**Input for this task**
****************

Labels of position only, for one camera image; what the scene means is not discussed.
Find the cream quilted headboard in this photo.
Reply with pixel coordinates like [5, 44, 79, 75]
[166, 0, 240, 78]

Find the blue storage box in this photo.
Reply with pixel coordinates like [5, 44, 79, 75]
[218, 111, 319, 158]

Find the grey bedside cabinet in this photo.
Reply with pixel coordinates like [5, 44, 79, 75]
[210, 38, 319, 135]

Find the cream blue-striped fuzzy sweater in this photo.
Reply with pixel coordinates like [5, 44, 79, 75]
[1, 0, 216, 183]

****************

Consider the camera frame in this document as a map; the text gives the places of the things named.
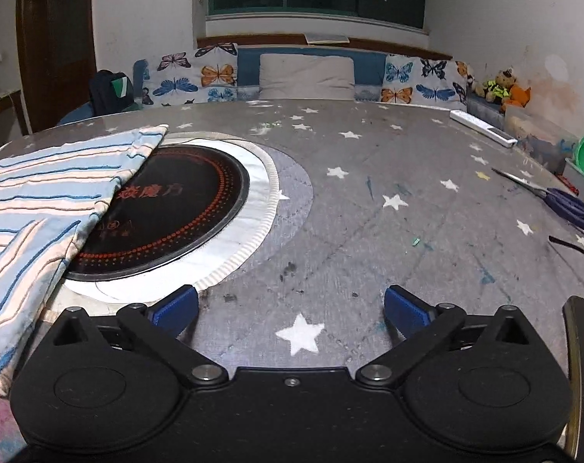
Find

****************

**To do**
Each line in the records above with "photo" must be returned.

**Answer area**
Find the cream quilted headboard in this photo.
Find the blue storage box in this photo.
Find the grey bedside cabinet in this photo.
Find the cream blue-striped fuzzy sweater in this photo.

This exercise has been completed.